Ao fim de quase
dois meses de confinamento, os sinais de cansaço com a situação surgem para
todos, não há mesmo hipóteses de não surgirem. Começam, talvez, pelo cansaço
que provocam os ecrãs: o do computador e o do televisor. O assunto da pandemia
tornou-se uma constante, os telejornais de todos os canais repetem o mesmo
diariamente, durante horas, até à exaustão. Toda a realidade para além do
COVID-19 parece ter-se evaporado. No que diz respeito a jornais nacionais e
revistas, passa-se exactamente o mesmo. Notícias, investigação jornalística,
comentários, tudo se refere ao virus, de uma forma ou de outra. Como resultado,
os jornais lêem-se tão rápido que nem se dá conta. De uma forma ainda mais
acentuada do que habitualmente. Quando se começa a ler algum comentador ou
mesmo jornalista em concreto, não há qualquer surpresa nos escritos dos
diversos autores; por vezes ficamos com a sensação de que qualquer pessoa
poderia estar na pele deles e escrever por eles exactamente aquilo que
escrevem. A vida normal parece longe, tal como o sol da praia, o som das ondas
do mar e as actividades ao ar livre. Surgem saudades súbitas de vivências
antigas com filhos e até com netos que, de súbito, parecem ainda mais afastadas
no tempo e quase impossíveis de terem sido vividas.
Alguma sanidade
mental vem da leitura de livros que se rebelam contra a leitura transversal e
que obrigam mesmo, uma e outra vez, a voltar ao início do parágrafo para
entender o que está escrito. Mais ainda do que em qualquer outra altura, ler
livros é passaporte, não só para conhecer melhor o mundo, mas para levar a
trabalhar «as pequenas células cinzentas», como dizia Poirot, havendo muito
mais para ler do que «A Peste» de Camus, embora este livro possa ser um bom
ponto de partida.
Mas nem só quem
está confinado está sujeito ao cansaço da situação.
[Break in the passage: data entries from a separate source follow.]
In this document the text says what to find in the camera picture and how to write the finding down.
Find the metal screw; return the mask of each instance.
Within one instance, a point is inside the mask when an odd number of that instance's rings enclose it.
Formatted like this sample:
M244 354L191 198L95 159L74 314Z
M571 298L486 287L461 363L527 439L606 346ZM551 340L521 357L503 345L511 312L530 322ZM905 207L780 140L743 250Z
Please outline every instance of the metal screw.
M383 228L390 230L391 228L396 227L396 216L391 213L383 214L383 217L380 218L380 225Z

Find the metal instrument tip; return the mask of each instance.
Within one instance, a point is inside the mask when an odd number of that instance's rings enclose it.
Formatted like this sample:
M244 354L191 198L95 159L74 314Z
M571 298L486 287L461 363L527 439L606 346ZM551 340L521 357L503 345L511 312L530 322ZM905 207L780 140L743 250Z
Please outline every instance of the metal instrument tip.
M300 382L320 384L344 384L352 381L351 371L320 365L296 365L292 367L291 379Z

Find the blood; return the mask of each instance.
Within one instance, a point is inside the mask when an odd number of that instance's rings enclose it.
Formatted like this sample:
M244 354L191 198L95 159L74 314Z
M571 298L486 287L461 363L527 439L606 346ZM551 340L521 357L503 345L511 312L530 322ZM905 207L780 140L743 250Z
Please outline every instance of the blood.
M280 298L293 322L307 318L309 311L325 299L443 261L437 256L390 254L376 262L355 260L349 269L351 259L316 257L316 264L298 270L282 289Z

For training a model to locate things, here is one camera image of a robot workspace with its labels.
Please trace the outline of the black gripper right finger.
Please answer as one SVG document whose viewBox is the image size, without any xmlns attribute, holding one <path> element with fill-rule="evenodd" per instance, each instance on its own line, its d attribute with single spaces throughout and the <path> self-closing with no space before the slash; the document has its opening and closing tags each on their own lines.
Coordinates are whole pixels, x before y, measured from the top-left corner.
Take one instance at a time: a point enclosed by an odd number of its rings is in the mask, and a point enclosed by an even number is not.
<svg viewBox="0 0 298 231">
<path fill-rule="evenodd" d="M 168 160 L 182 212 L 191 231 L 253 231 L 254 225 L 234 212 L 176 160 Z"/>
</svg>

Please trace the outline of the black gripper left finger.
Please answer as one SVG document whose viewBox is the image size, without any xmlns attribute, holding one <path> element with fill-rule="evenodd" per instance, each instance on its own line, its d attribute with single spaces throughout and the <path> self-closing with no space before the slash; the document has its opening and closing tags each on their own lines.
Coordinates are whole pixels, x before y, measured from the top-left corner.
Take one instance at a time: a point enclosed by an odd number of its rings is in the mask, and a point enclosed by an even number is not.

A duração da crise
sanitária vai-se prolongar por uma crise económica que se prevê ainda mais
duradoura. E a capacidade de resposta exige muito de quem tem responsabilidades
políticas. Só esse cansaço pode justificar actuações e afirmações com que os
mais altos responsáveis políticos têm brindado os cidadãos deste país. De outra
forma, como justificar que o Presidente da República se ponha a falar de milagres
portugueses a propósito do estado de emergência, que o Primeiro-Ministro fale
de bazucas e fisgas enquanto ansiosamente pede à União Europeia que nos dê dinheiro
para enfrentar a crise económica, que o Presidente da Assembleia da República
fale em mascarados ou que o Presidente do maior partido da oposição, o PSD, escreva
aos militantes do seu partido ordenando que não fragilizem o Governo com as
suas críticas?
Os sentimentos
de uma sociedade, se se pode considerar que existem, e eu estou convencido de que
existem, não serão a soma dos sentimentos momentaneamente manifestados por cada
um dos cidadãos. Serão algo de muito mais profundo e evoluem de uma forma,
digamos invisível, tal como as vagas marítimas que não se vêem e que só se
manifestam com força brutal quando encontram a costa.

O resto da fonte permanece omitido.